## [Required action]
Find the line with "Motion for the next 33" in the entries below, then output every line from it down to the line with "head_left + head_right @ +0", exactly and with no pictures.
START Information given
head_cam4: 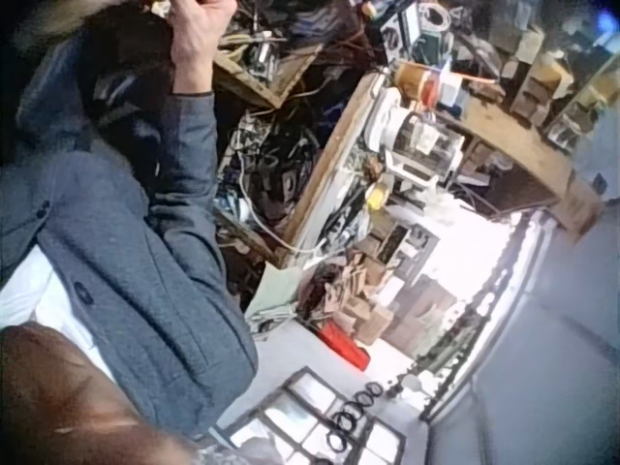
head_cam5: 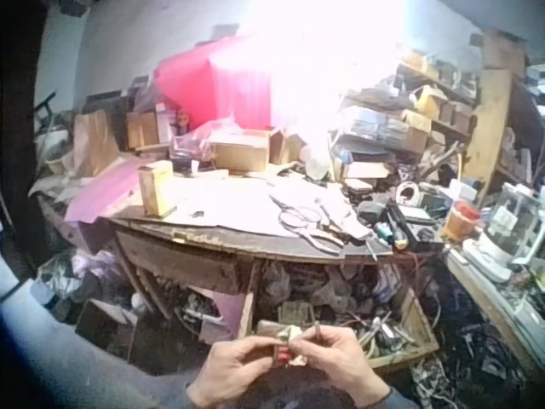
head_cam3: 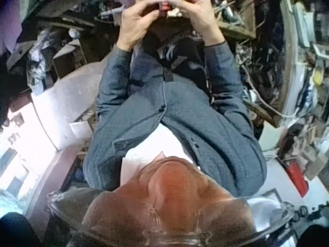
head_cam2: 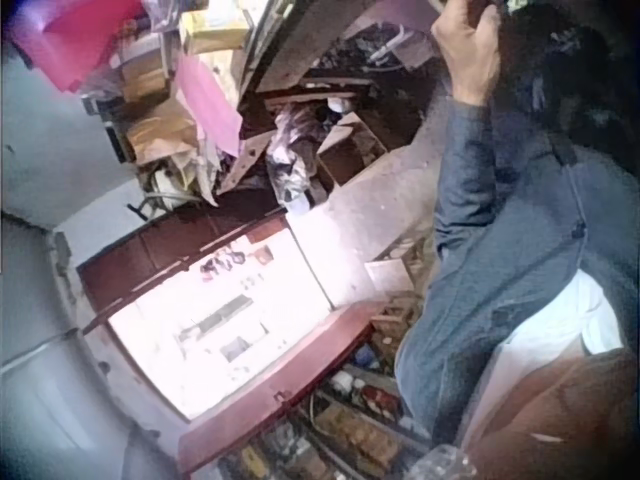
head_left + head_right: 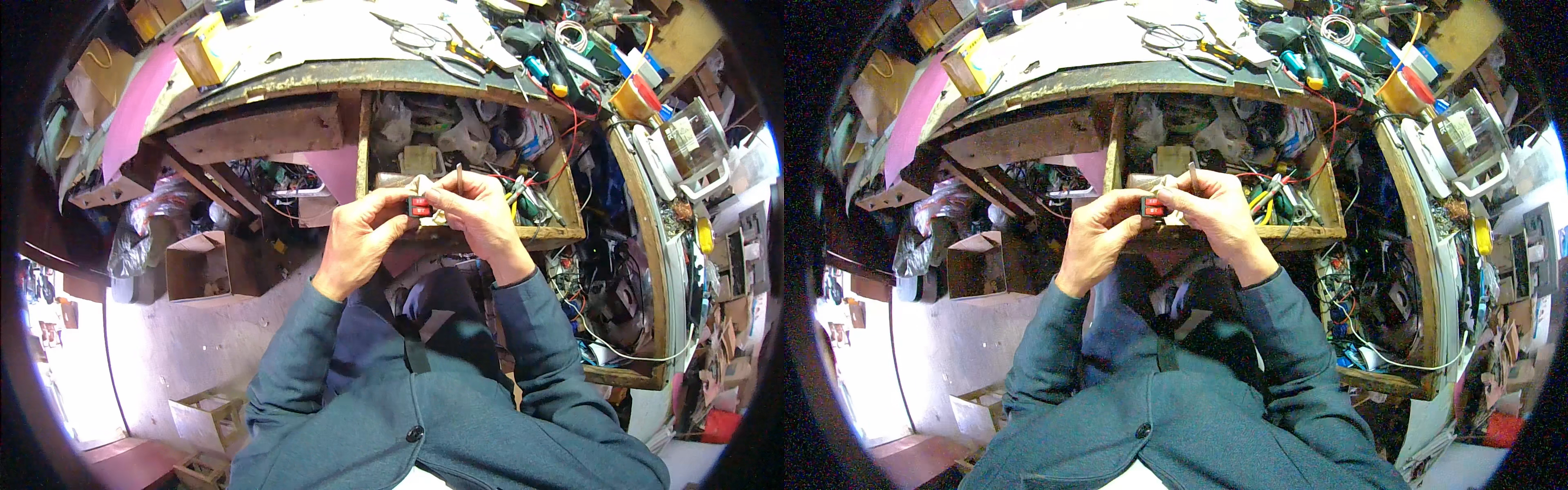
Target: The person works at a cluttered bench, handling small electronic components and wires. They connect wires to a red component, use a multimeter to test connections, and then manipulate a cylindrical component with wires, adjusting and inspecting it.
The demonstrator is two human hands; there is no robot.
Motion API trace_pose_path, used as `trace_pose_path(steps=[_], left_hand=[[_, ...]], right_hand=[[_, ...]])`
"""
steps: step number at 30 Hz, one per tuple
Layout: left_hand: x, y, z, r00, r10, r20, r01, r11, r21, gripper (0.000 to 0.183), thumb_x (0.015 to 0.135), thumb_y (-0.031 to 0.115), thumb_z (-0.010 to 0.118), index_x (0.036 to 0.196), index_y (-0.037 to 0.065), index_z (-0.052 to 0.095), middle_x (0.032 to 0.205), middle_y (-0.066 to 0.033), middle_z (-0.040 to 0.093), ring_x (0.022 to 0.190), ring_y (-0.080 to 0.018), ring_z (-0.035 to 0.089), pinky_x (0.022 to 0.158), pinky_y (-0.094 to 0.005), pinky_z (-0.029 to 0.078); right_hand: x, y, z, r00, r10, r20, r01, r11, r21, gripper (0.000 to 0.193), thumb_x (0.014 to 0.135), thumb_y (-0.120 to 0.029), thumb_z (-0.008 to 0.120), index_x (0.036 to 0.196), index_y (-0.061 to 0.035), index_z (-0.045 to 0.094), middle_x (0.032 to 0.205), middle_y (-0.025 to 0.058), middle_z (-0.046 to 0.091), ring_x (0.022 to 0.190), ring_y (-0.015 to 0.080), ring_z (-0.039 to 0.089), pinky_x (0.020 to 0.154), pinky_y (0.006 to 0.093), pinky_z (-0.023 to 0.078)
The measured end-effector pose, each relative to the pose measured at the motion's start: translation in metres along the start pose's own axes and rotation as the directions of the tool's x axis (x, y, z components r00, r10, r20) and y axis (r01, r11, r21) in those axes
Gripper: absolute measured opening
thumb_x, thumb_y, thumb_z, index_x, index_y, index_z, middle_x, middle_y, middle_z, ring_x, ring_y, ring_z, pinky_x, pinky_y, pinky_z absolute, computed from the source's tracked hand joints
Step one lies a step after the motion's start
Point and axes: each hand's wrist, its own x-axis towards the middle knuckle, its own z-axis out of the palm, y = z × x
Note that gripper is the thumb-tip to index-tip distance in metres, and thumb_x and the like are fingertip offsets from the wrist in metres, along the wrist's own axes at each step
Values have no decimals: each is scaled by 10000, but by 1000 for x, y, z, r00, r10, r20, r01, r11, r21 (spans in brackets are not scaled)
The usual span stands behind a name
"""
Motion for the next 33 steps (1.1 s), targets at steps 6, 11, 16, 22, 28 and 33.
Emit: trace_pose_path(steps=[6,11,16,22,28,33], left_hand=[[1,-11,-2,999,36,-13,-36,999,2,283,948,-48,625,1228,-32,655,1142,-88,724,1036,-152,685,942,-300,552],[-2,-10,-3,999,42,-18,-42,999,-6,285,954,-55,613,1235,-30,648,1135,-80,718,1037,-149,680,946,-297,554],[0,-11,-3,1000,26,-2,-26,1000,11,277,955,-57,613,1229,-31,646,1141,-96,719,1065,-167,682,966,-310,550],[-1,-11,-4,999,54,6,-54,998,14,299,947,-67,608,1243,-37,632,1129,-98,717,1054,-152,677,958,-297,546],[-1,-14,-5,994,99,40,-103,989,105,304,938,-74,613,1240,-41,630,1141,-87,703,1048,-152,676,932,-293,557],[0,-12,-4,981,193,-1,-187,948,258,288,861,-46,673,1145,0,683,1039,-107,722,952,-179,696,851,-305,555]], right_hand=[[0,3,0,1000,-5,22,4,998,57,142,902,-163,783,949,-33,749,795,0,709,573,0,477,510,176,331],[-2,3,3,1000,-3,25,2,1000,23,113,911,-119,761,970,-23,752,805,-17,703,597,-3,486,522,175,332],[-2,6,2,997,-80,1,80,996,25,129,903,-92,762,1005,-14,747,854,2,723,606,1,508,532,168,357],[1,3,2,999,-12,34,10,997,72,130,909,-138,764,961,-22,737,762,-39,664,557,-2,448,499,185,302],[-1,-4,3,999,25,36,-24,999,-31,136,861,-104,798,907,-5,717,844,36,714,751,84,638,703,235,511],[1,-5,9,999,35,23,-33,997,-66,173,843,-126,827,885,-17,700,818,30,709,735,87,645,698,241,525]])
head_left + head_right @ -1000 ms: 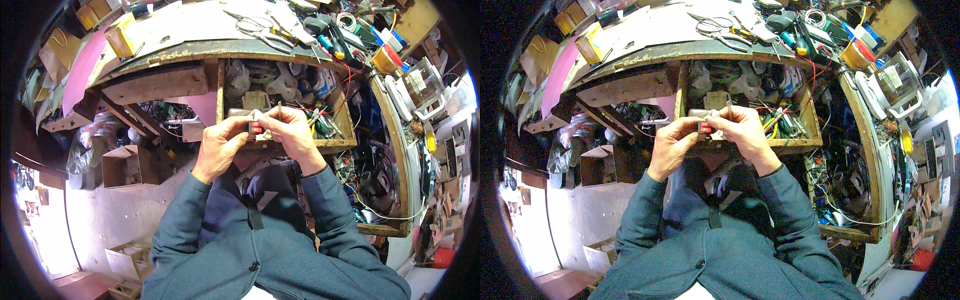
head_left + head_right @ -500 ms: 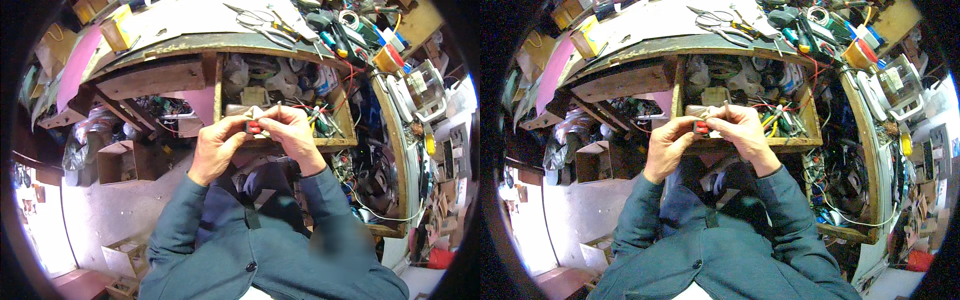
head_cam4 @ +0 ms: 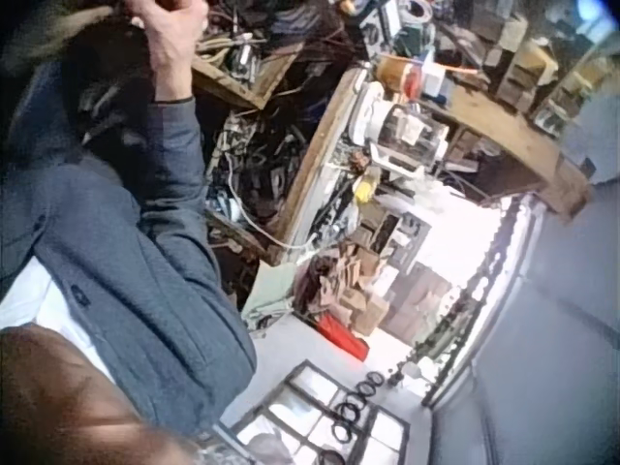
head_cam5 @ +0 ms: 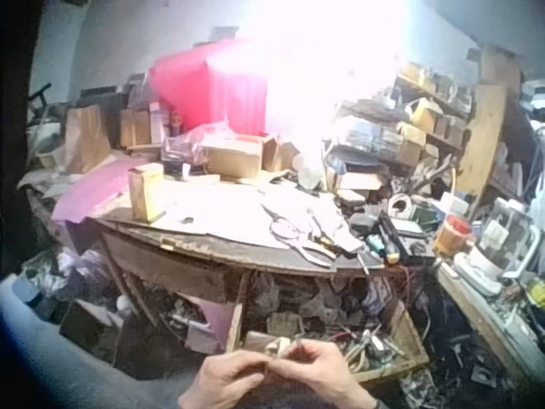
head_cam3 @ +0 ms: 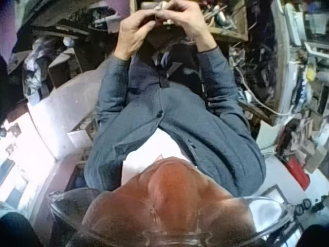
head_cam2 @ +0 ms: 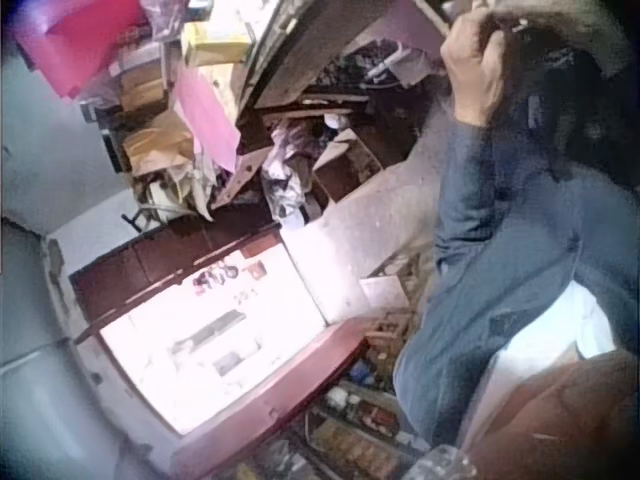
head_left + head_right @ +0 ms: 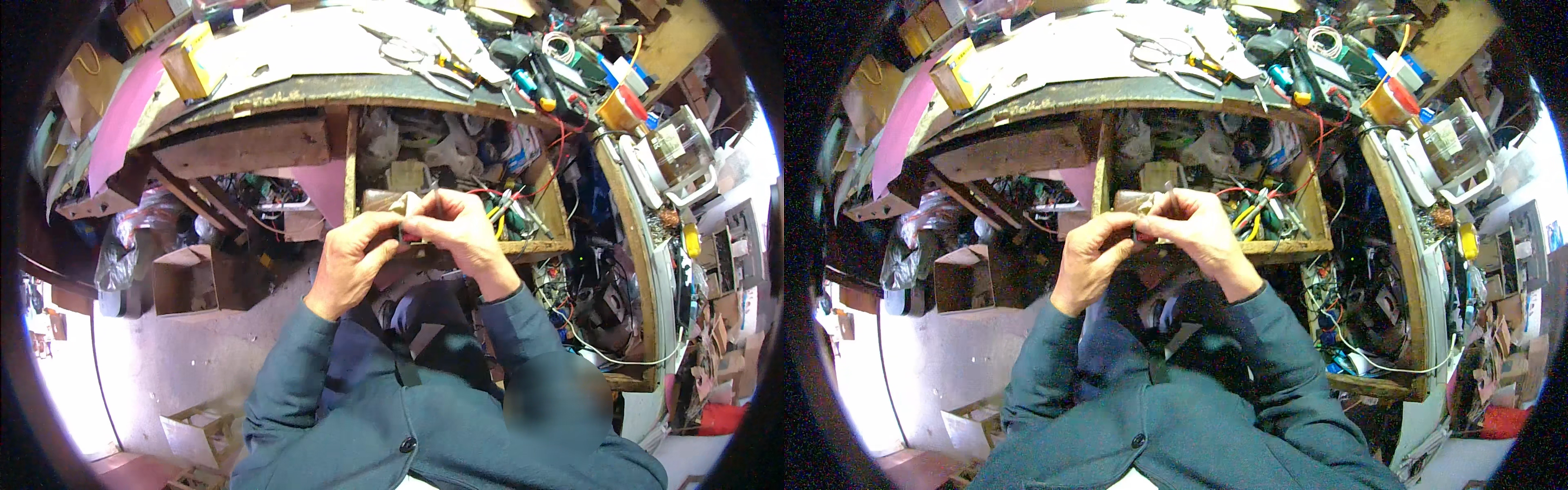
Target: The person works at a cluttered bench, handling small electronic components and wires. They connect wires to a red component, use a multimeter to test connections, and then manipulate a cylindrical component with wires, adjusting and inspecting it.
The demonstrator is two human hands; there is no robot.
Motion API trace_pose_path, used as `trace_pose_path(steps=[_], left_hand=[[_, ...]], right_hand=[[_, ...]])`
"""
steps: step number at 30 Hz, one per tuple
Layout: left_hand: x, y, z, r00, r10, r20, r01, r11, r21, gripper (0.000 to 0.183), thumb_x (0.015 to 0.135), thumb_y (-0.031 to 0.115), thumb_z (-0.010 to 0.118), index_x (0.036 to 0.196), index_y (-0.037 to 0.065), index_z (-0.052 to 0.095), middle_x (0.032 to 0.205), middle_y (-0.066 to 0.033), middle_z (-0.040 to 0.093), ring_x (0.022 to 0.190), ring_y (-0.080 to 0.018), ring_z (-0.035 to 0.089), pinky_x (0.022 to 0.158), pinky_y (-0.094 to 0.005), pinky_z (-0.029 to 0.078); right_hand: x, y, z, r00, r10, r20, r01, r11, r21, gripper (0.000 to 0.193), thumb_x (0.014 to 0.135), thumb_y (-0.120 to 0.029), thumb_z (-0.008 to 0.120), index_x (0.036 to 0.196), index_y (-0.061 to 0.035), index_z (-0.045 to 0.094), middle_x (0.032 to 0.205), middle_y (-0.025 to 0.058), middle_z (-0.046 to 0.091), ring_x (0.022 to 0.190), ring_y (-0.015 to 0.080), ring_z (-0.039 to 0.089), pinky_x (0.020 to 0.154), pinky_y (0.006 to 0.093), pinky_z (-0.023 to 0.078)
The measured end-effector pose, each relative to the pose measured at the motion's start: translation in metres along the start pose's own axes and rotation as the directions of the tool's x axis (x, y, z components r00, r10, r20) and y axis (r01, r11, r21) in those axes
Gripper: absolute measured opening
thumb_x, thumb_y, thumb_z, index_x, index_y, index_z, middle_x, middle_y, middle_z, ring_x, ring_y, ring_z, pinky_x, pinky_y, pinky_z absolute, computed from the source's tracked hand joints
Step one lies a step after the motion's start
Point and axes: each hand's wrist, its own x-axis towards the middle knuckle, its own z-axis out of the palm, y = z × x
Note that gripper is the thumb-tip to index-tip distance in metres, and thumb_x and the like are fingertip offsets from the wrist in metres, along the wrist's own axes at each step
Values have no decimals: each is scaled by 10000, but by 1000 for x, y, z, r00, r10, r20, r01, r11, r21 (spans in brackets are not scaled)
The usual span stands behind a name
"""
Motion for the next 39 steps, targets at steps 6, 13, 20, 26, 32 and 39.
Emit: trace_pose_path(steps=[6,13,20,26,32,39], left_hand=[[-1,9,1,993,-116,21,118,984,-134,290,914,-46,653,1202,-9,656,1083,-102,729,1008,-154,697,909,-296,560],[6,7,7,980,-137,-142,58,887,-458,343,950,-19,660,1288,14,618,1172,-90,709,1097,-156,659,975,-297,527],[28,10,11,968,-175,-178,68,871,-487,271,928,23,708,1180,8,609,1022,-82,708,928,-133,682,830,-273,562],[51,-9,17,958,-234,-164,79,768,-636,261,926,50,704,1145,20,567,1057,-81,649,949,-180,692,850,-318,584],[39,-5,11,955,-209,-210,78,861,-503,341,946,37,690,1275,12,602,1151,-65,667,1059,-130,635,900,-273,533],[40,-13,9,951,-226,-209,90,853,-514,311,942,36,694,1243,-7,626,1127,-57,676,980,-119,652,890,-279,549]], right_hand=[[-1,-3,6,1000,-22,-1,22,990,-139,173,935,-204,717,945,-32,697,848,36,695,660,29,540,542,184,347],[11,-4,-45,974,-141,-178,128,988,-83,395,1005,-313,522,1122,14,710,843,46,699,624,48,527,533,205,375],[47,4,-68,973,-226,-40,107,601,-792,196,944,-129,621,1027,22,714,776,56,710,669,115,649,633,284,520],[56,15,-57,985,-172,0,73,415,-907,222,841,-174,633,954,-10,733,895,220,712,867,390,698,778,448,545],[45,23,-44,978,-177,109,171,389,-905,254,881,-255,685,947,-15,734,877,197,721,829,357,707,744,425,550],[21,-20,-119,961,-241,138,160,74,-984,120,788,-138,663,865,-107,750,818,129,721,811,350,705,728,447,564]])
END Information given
## [Output of the task]
Motion for the next 33 steps (1.1 s), targets at steps 6, 11, 16, 22, 28 and 33.
Emit: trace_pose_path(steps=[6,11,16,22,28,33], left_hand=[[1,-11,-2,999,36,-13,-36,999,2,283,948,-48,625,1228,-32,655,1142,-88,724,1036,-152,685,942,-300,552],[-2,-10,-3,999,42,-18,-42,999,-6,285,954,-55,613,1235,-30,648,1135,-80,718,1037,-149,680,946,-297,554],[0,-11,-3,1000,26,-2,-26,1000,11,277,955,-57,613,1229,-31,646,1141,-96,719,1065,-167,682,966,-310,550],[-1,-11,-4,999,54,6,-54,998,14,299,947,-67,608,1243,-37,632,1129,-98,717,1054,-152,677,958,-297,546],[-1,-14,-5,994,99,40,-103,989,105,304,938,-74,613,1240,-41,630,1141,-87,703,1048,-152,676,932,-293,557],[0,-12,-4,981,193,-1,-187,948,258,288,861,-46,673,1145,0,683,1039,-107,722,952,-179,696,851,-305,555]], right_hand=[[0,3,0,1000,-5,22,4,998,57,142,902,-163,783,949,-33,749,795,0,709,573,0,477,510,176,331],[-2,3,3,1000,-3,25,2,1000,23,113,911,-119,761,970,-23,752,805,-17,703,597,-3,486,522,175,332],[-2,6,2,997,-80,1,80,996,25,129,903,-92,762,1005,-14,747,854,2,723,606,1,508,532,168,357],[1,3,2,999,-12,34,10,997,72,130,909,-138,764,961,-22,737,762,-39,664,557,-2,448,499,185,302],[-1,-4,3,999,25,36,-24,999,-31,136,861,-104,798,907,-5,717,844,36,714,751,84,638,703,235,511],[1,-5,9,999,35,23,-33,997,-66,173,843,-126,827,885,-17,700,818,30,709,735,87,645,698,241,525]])
head_left + head_right @ -1000 ms: 
head_left + head_right @ -500 ms: 
head_cam4 @ +0 ms: 
head_cam5 @ +0 ms: 
head_cam3 @ +0 ms: 
head_cam2 @ +0 ms: 
head_left + head_right @ +0 ms: 

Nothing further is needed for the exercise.